------ Given entries

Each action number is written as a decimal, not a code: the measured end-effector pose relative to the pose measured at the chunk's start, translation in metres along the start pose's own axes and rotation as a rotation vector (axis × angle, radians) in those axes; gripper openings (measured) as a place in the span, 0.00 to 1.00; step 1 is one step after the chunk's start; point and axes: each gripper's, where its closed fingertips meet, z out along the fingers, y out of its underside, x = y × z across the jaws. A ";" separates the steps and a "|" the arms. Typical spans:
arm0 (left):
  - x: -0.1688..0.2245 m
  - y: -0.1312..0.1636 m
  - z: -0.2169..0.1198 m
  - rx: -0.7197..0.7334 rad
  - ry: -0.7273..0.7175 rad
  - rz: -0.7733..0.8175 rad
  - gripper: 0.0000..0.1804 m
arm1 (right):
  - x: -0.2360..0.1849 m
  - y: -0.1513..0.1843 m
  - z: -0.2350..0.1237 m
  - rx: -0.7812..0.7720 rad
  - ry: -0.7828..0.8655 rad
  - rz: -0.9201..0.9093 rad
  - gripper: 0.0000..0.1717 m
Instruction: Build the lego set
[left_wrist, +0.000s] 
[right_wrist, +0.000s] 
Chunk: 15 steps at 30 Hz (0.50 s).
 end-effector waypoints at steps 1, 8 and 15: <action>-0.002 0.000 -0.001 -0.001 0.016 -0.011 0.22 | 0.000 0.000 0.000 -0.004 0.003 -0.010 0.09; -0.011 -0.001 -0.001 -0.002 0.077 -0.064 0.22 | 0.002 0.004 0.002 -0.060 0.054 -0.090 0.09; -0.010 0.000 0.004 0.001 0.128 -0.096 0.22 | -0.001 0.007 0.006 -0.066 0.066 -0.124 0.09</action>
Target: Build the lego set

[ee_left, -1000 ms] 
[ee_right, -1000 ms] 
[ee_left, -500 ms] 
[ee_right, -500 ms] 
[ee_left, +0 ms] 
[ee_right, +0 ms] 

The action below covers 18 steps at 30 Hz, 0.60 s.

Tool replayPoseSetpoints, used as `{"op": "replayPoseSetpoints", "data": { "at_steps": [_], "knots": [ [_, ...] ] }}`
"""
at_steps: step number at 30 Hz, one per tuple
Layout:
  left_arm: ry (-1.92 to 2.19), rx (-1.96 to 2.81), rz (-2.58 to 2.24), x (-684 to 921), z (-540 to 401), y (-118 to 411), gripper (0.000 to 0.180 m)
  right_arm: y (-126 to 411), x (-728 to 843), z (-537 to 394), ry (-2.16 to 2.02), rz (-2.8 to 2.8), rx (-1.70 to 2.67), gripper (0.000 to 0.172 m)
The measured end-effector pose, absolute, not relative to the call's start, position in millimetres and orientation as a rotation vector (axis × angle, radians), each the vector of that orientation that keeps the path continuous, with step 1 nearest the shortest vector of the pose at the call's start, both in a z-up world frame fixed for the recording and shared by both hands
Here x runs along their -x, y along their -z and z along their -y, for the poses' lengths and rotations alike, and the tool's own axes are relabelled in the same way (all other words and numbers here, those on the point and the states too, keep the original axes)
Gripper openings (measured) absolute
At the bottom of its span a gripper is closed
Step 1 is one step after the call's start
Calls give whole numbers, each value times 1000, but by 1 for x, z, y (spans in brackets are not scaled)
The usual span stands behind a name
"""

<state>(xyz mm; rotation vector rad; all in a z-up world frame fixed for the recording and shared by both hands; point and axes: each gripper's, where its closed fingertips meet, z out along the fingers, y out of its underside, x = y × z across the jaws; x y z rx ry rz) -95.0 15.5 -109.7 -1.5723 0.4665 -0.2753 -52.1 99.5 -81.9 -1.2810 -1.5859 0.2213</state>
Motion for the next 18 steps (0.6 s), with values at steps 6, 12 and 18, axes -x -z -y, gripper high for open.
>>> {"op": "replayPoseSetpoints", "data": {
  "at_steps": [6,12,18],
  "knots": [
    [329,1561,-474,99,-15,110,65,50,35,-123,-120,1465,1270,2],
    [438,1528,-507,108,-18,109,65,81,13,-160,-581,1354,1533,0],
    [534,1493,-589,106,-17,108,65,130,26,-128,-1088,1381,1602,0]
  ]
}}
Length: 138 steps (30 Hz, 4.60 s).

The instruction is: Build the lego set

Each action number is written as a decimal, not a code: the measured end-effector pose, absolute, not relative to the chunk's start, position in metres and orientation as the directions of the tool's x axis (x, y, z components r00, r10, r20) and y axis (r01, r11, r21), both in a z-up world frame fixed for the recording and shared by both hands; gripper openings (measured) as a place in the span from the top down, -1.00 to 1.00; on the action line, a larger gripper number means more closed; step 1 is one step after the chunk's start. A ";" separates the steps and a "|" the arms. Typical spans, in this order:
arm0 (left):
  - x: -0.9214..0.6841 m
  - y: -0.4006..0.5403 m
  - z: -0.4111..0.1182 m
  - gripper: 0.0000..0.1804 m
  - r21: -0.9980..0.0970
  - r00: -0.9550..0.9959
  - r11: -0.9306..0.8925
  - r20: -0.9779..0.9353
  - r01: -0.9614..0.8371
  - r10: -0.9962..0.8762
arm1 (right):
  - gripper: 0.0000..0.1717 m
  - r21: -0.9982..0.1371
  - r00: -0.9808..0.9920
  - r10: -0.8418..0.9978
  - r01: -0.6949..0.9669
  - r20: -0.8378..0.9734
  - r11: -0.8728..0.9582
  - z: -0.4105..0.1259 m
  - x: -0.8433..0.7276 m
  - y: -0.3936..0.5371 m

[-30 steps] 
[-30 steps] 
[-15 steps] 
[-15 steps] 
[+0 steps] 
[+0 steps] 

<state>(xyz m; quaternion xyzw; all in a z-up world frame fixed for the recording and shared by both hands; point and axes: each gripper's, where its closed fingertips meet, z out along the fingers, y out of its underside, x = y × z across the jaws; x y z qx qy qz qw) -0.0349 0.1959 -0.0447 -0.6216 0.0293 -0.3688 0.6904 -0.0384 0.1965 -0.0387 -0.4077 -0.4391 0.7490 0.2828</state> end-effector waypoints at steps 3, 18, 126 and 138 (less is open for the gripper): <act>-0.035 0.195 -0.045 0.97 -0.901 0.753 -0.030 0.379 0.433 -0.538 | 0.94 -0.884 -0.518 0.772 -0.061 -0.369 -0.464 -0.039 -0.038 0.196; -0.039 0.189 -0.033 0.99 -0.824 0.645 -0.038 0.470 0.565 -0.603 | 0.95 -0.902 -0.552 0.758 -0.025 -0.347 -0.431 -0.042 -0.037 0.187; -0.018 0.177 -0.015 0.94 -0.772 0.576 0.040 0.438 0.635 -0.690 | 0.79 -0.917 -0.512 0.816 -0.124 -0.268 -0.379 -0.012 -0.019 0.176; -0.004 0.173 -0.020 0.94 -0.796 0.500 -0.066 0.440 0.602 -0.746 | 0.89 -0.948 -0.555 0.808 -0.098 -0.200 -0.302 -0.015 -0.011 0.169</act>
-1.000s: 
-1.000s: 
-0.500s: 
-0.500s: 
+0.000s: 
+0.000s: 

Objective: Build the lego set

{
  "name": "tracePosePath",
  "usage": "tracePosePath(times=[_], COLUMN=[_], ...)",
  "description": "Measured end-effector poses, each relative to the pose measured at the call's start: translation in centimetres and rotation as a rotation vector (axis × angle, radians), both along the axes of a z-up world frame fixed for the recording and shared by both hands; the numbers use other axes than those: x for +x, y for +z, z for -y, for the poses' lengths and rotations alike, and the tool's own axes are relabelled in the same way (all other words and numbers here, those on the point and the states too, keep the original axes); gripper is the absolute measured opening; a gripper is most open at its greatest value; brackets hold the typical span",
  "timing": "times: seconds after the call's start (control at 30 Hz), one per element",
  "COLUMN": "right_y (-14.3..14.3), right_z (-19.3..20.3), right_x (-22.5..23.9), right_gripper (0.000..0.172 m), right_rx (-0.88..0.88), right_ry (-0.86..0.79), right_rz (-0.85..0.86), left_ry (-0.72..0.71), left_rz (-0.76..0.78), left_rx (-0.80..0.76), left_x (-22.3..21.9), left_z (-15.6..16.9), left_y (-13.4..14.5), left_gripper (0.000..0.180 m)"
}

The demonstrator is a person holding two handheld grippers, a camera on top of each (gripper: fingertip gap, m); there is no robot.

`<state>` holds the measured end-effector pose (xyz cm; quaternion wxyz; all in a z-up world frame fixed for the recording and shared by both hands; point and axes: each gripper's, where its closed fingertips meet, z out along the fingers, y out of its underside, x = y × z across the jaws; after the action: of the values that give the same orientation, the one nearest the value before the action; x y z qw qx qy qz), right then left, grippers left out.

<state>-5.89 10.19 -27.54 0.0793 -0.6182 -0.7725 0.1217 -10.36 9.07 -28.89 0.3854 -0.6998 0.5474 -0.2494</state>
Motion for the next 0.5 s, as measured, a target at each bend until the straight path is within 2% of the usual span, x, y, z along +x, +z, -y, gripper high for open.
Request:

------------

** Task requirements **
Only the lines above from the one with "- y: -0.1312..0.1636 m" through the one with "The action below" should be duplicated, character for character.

** Expected answer **
  - y: -0.1312..0.1636 m
  - z: -0.2169..0.1198 m
  - rx: -0.7197..0.7334 rad
  - ry: -0.7273..0.7175 rad
  - rz: -0.7733..0.8175 rad
  - gripper: 0.0000..0.1804 m
arm1 (right):
  - x: -0.2360..0.1849 m
  - y: -0.1513..0.1843 m
  - z: -0.2350..0.1237 m
  - rx: -0.7812..0.7720 rad
  - ry: -0.7828..0.8655 rad
  - rz: -0.9201..0.9093 rad
  - gripper: 0.0000..0.1717 m
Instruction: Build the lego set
[left_wrist, +0.000s] 
[right_wrist, +0.000s] 
Chunk: 15 steps at 30 Hz (0.50 s).
 end-effector waypoints at steps 1, 8 and 15: <action>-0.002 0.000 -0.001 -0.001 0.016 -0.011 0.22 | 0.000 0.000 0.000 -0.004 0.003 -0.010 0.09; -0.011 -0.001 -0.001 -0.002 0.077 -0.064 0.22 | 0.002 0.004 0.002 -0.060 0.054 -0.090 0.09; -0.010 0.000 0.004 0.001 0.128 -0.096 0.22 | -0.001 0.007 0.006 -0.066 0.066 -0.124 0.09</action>
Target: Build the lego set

[ee_left, -1000 ms] 
[ee_right, -1000 ms] 
[ee_left, -500 ms] 
[ee_right, -500 ms] 
[ee_left, +0 ms] 
[ee_right, +0 ms] 

The action below covers 18 steps at 30 Hz, 0.60 s.

The exercise requires nothing further.